→ **YOUR INSTRUCTIONS**
Copy out the listing that follows in its entirety, keeping it exactly the same.

→ **GIVEN RECORDS**

- - - - -

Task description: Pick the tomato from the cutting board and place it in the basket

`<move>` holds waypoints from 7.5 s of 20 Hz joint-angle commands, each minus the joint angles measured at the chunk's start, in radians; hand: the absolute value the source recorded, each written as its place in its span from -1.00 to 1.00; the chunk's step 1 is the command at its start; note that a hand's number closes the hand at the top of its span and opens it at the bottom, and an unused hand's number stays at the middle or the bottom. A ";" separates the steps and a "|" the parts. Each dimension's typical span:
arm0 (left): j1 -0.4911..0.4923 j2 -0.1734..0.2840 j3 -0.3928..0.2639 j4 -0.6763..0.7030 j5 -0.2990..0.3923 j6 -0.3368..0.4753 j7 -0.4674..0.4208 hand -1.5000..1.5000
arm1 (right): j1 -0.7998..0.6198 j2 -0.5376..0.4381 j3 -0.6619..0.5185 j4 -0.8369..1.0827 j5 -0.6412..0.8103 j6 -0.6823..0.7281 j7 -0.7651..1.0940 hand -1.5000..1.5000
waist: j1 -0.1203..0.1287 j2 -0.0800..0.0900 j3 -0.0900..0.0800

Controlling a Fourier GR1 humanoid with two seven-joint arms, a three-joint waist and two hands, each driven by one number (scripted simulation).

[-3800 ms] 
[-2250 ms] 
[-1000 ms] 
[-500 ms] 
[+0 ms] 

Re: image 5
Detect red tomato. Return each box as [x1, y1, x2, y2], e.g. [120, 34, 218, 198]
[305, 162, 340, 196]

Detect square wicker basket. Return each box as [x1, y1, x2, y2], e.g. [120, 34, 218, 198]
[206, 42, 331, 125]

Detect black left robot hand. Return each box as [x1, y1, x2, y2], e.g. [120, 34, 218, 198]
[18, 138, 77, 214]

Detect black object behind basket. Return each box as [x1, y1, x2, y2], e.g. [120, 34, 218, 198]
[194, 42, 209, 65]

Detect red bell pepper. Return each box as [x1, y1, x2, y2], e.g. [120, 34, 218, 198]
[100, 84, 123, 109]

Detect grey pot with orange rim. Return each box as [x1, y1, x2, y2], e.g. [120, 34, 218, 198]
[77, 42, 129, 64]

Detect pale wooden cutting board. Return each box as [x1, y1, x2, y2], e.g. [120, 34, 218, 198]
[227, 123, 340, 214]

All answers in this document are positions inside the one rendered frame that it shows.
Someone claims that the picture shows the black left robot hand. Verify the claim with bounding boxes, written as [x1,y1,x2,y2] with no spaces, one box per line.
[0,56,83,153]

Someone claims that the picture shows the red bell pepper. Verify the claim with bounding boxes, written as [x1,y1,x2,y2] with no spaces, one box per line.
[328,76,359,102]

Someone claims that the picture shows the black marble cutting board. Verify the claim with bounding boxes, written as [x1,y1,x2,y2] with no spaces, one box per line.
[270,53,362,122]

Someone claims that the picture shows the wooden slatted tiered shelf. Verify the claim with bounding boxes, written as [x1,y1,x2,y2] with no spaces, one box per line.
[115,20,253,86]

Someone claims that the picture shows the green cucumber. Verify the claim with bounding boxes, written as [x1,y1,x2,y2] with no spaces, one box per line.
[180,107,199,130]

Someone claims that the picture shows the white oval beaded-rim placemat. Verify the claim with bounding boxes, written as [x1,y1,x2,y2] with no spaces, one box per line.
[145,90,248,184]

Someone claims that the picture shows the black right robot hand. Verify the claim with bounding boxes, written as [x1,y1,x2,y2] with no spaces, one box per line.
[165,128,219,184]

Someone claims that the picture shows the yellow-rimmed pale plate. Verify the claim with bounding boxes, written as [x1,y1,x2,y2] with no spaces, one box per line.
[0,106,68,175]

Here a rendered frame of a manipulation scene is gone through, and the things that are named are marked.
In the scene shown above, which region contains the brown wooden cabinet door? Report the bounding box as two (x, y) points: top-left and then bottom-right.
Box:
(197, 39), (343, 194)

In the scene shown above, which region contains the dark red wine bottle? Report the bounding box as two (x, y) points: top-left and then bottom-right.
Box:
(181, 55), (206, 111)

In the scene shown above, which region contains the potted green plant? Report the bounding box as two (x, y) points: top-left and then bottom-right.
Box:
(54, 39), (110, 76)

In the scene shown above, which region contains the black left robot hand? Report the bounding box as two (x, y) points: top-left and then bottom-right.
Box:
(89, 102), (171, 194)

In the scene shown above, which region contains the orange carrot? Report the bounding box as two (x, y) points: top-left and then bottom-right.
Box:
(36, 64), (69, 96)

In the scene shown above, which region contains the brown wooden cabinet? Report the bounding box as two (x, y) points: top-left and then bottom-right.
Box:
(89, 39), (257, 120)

- - - - -

→ **TASK RESULT**
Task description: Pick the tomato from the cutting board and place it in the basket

`<move>` holds waypoints from 7.5 s of 20 Hz joint-angle commands, each minus the joint angles measured at the chunk's start, in radians; hand: the absolute value the source recorded, each written as its place in its span from -1.00 to 1.00; the chunk's step 1 is the command at its start; note that a hand's number closes the hand at the top of its span and opens it at the bottom, and an unused hand's number stays at the middle or the bottom. A ";" separates the steps and a "|" the parts. Each dimension's typical span:
arm0 (left): j1 -0.4911..0.4923 j2 -0.1734..0.2840 j3 -0.3928..0.2639 j4 -0.6763..0.7030 j5 -0.2990..0.3923 j6 -0.3368..0.4753 j7 -0.4674..0.4208 hand -1.5000..1.5000
arm1 (right): j1 -0.7998..0.6198 j2 -0.5376..0.4381 j3 -0.6619..0.5185 j4 -0.8369..1.0827 j5 -0.6412..0.8103 j6 -0.6823..0.7281 j7 -0.7651..1.0940 hand -1.5000..1.5000
waist: j1 -0.1203..0.1287 j2 -0.0800..0.0900 j3 -0.0900..0.0800

Controlling a Fourier GR1 humanoid with two seven-joint arms, a three-joint waist and two hands, each driven by one number (scripted simulation).

[-3800 ms] 
[-2250 ms] 
[-1000 ms] 
[-500 ms] 
[+0 ms] 

Re: image 5
Detect red tomato. Return each box as [x1, y1, x2, y2], e.g. [120, 34, 218, 198]
[305, 162, 340, 196]

Detect square wicker basket. Return each box as [x1, y1, x2, y2], e.g. [120, 34, 218, 198]
[206, 42, 331, 125]

Detect black left robot hand. Return each box as [x1, y1, x2, y2], e.g. [120, 34, 218, 198]
[18, 138, 77, 214]

Detect black object behind basket. Return each box as [x1, y1, x2, y2], e.g. [120, 34, 218, 198]
[194, 42, 209, 65]

Detect red bell pepper. Return each box as [x1, y1, x2, y2], e.g. [120, 34, 218, 198]
[100, 84, 123, 109]

Detect grey pot with orange rim. Return each box as [x1, y1, x2, y2], e.g. [120, 34, 218, 198]
[77, 42, 129, 64]

Detect pale wooden cutting board. Return each box as [x1, y1, x2, y2], e.g. [120, 34, 218, 198]
[227, 123, 340, 214]

All answers in this document are positions inside the one rendered frame that it shows.
Someone claims that the picture shows the black left robot hand. Verify the claim with bounding boxes, written as [x1,y1,x2,y2] with no spaces, one box per line.
[0,56,83,153]

Someone claims that the picture shows the red bell pepper. Verify the claim with bounding boxes, written as [x1,y1,x2,y2] with no spaces, one box per line.
[328,76,359,102]

Someone claims that the picture shows the black marble cutting board. Verify the claim with bounding boxes, written as [x1,y1,x2,y2] with no spaces, one box per line.
[270,53,362,122]

Someone claims that the picture shows the wooden slatted tiered shelf. Verify the claim with bounding boxes, written as [x1,y1,x2,y2] with no spaces, one box per line.
[115,20,253,86]

Someone claims that the picture shows the green cucumber. Verify the claim with bounding boxes, written as [x1,y1,x2,y2] with no spaces, one box per line.
[180,107,199,130]

Someone claims that the picture shows the white oval beaded-rim placemat. Verify the claim with bounding boxes, written as [x1,y1,x2,y2] with no spaces, one box per line.
[145,90,248,184]

Someone claims that the picture shows the black right robot hand. Verify the claim with bounding boxes, written as [x1,y1,x2,y2] with no spaces, one box per line.
[165,128,219,184]

Someone claims that the picture shows the yellow-rimmed pale plate. Verify the claim with bounding boxes, written as [x1,y1,x2,y2] with no spaces, one box per line.
[0,106,68,175]

Here a rendered frame of a manipulation scene is gone through, and the things that are named are marked.
In the scene shown above, which region contains the brown wooden cabinet door? Report the bounding box as two (x, y) points: top-left and then bottom-right.
Box:
(197, 39), (343, 194)

In the scene shown above, which region contains the dark red wine bottle? Report the bounding box as two (x, y) points: top-left and then bottom-right.
Box:
(181, 55), (206, 111)

In the scene shown above, which region contains the potted green plant? Report the bounding box as two (x, y) points: top-left and then bottom-right.
Box:
(54, 39), (110, 76)

In the scene shown above, which region contains the black left robot hand? Report the bounding box as two (x, y) points: top-left and then bottom-right.
Box:
(89, 102), (171, 194)

In the scene shown above, which region contains the orange carrot? Report the bounding box as two (x, y) points: top-left and then bottom-right.
Box:
(36, 64), (69, 96)

In the scene shown above, which region contains the brown wooden cabinet? Report the bounding box as two (x, y) points: top-left and then bottom-right.
Box:
(89, 39), (257, 120)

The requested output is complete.